Kurento provides support for most standard multimedia protocols and codecs including RTP, SRTP, RTSP, HTTP, H.264, VP8, AMR and many others. In addition, Kurento is compatible with latest WWW technologies including WebRTC and the HTML5 <video> tag.

Openness, on the other hand, denotes that Kurento has been designed as open source software basing on open standards. All pieces of the Kurento architecture have been released through the LGPL v2.1 license and have been made available at a public repository where anyone can freely access the code and the knowledge. This open vision is being reinforced through an open source software community which, in coordination with other FI-WARE instruments, is trying to support, enrich and promote the technology and vision of the project.

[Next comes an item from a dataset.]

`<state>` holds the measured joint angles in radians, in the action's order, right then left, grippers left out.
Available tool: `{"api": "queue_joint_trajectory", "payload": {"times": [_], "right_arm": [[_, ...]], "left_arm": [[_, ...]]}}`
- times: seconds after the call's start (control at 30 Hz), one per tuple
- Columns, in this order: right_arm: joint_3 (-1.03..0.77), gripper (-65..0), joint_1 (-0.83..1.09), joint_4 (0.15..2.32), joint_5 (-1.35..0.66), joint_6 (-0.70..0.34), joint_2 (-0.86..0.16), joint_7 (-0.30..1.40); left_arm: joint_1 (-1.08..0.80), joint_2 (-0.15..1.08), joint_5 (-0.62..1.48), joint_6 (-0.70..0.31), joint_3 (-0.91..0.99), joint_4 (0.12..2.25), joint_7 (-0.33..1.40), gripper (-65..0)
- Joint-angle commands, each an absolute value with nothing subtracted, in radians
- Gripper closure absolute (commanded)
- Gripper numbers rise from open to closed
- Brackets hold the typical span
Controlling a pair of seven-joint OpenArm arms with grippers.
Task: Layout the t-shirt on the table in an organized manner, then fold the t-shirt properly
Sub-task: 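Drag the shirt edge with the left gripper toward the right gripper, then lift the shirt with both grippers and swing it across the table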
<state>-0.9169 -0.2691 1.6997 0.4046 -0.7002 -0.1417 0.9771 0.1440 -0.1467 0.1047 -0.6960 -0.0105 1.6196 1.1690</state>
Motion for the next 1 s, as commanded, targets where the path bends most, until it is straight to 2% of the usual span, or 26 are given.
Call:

If you have ever developed a multimedia capable application you might have noticed that most frameworks offer limited capabilities such as media transcoding, recording or routing. Kurento's flexible programming models make possible to go beyond introducing features such as augmented reality, computer vision, blending and mixing. These kinds of capabilities might provide differentiation and added value to applications in many specific verticals including e-Health, e-Learning, security, entertainment, games, advertising or CRMs just to cite a few.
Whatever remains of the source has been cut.